R. – Io non ho la presunzione di tracciare con esattezza quali possono essere. Certamente si fa riferimento a quando ci si parla addosso, oppure si usano etichette drammatiche. E’ una sorta di metafora che rispecchia quel giornalismo che dev’essere cane da guardia della democrazia. Ecco, troppo spesso io vedo che il giornalismo è più un cane da compagnia. Secondo me questo è il rischio più grave. Noi ai potenti – qualsiasi essi siano – dobbiamo fare le pulci. Il giornalismo deve essere scomodo. Secondo il Papa ci riporta all’invito alla scomodità.
E’ risolvibile il fenomeno delle fake news?
R. – Diventerà risolvibile nel momento in cui si farà un patto d’onore soprattutto con i cosiddetti opinion leader. Le fake news non si arginano solo con l’impegno – che ci deve essere e che considero quasi scontato – dei giornalisti, ma anche con un patto d’onore che ci deve essere tra i giornalisti, chi ha responsabilità pubbliche, i social.
Raccontare la pandemia solo con gli occhi del Paesi più ricchi è un’altra distorsione evidenziata nel Messaggio del Papa…
R. – Ogni giorno mi sforzo con i colleghi degli Esteri di far fare approfondimenti su quei Paesi che raccontiamo meno. Tutto il tema dei vaccini… non sappiamo nemmeno quanti siano i contagi. Dare voce a quei Paesi svantaggiati ecnomicamente, dove si continua a morire e dove morire non fa notizia. E’ una follia. Pensiamo al Santo Padre che ieri ha fatto riferimento al clochard morto… bisogna costruire ponti. Dobbiamo dare nome e cognome a queste persone. Noi siamo arrivati in un momento in cui si continua a morire nel Mediterraneo e questo non trova spazio sui giornali. Trovo sia aberrante.

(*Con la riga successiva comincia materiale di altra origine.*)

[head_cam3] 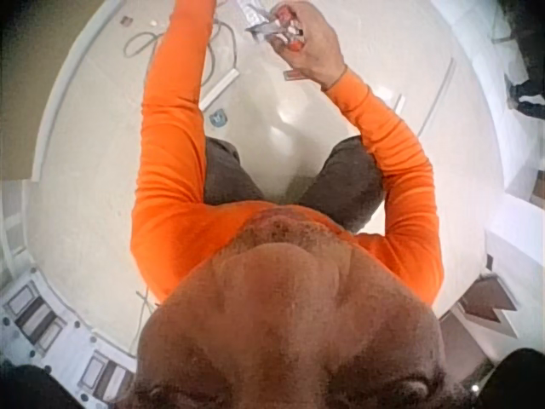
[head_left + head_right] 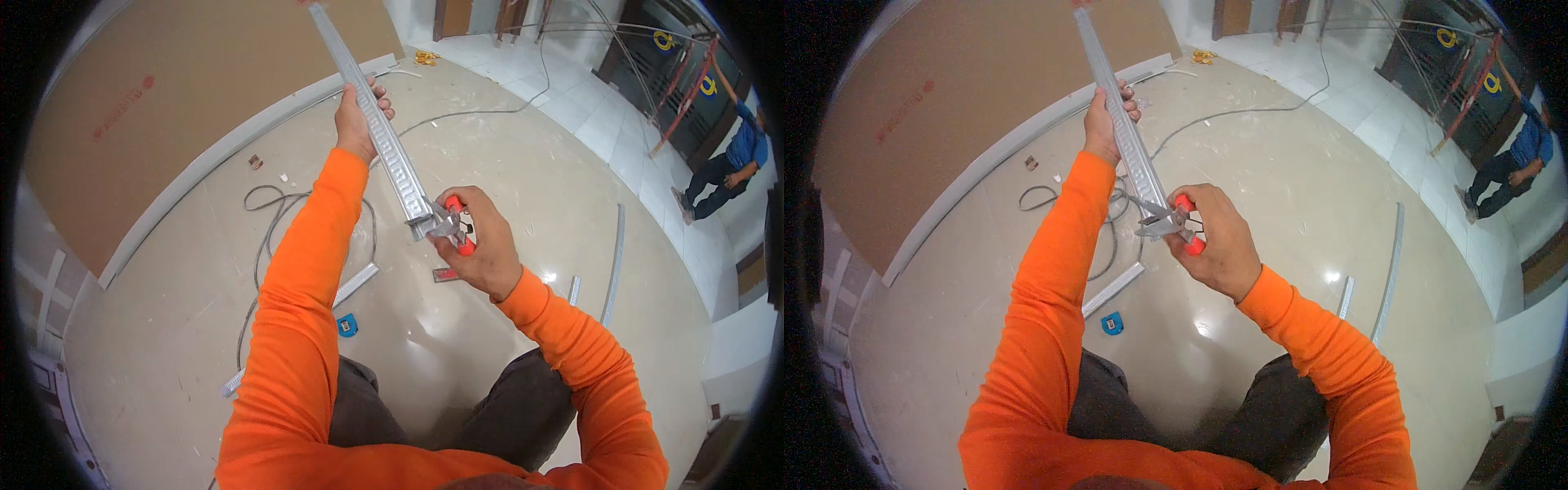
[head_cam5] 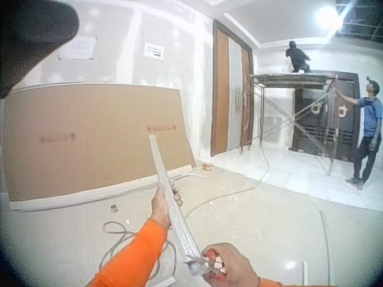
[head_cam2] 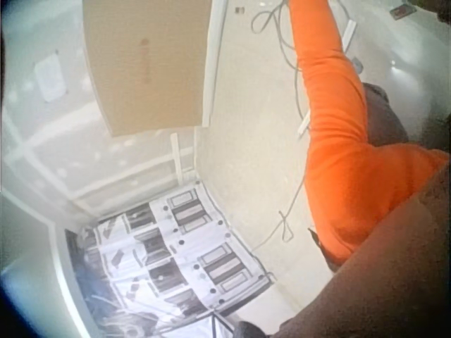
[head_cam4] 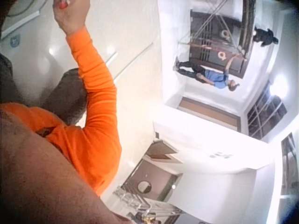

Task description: The person measures a metal strip with a ruler, marks it with a pen, and then cuts it using metal shears.

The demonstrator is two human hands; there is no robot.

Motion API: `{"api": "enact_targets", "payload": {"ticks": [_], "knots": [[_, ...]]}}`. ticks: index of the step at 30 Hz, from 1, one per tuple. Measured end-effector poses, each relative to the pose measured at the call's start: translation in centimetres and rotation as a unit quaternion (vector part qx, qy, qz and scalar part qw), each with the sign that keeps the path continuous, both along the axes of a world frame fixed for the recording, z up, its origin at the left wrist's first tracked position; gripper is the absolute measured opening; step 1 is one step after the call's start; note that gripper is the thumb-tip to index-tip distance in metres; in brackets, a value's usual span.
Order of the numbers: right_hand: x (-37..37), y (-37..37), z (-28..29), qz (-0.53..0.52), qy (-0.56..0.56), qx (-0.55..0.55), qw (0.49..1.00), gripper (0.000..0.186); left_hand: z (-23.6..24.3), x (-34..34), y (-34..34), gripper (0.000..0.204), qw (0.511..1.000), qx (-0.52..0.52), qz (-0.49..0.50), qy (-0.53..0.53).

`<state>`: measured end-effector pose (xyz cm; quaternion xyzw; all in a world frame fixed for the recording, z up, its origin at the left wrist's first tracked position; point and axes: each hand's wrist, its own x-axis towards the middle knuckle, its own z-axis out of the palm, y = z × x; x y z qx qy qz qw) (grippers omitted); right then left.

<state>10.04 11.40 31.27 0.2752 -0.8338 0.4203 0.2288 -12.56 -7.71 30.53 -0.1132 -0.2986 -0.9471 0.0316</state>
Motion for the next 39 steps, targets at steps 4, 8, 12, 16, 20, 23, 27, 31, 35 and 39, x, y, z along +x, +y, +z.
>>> {"api": "enact_targets", "payload": {"ticks": [4, 8, 12, 16, 20, 23, 27, 31, 35, 39], "knots": [[-0.3, 0.0, -0.3, -0.009, -0.01, -0.002, 1.0, 0.046, 0.1, 0.1, -0.1, 0.045, 1.0, -0.004, 0.003, -0.004], [-0.7, -0.2, -0.6, -0.008, -0.001, -0.014, 1.0, 0.045, 0.1, 0.2, -0.1, 0.042, 1.0, -0.013, 0.015, -0.021], [-1.0, -0.1, -0.8, -0.018, -0.025, -0.035, 0.999, 0.04, 0.3, 0.3, 0.2, 0.04, 0.998, -0.025, 0.032, -0.044], [-1.0, -0.1, -0.9, -0.027, -0.034, -0.043, 0.998, 0.038, 0.6, 0.4, 0.3, 0.041, 0.997, -0.027, 0.037, -0.057], [-0.9, -0.2, -0.9, -0.035, -0.027, -0.033, 0.998, 0.037, 0.7, 0.4, 0.3, 0.042, 0.996, -0.036, 0.037, -0.075], [-0.9, -0.2, -0.9, -0.055, -0.029, -0.042, 0.997, 0.035, 0.8, 0.4, 0.4, 0.042, 0.993, -0.063, 0.054, -0.081], [-1.0, -0.2, -0.9, -0.055, -0.045, -0.065, 0.995, 0.032, 0.6, 0.3, 0.3, 0.042, 0.991, -0.07, 0.065, -0.091], [-1.1, -0.3, -0.6, -0.047, -0.071, -0.087, 0.993, 0.027, 0.6, 0.2, 0.0, 0.037, 0.992, -0.077, 0.043, -0.088], [-1.2, -0.1, -0.2, -0.043, -0.062, -0.069, 0.995, 0.024, 0.6, 0.3, -0.1, 0.037, 0.99, -0.094, 0.043, -0.094], [-1.3, -0.1, 0.1, -0.019, -0.059, -0.049, 0.997, 0.023, 0.3, 0.2, -0.2, 0.038, 0.989, -0.09, 0.054, -0.101]]}}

E’ cominciato a metà gennaio il primo grande processo alla ‘ndrangheta calabrese. Come guardi a questa operazione giudiziaria? Hai l’impressione che stia avendo una buona copertura mediatica?
R. – Il giorno in cui è cominciato il maxi processo, era il giorno della crisi di Governo in Italia. Non chiedo che non ci si debba occupare della crisi, ci mancherebbe altro. Però non è possibile che ci sia questo forte sbilanciamento. Noi nei fatti abbiamo completamento oscurato un processo che è storico, e non solo dal punto di vista dell’accusa, ma anche nel diritto della difesa. Vedo una scarsa copertura. Dirò anche un’altra cosa: noi se vogliamo andare a spiegare ai ragazzi il maxiprocesso a Cosa Nostra ricorriamo alle Teche della Rai dove sono depositate le immagini. La Corte nel maxi processo alla ‘ndrangheta non ha dato la possibilità alle telecamere di documentare il processo. E’ una cosa gravissima, che in un altro periodo storico sarebbe andata sulle prime pagine dei giornali e invece, in questo periodo storico, non trova neanche spazio per una breve.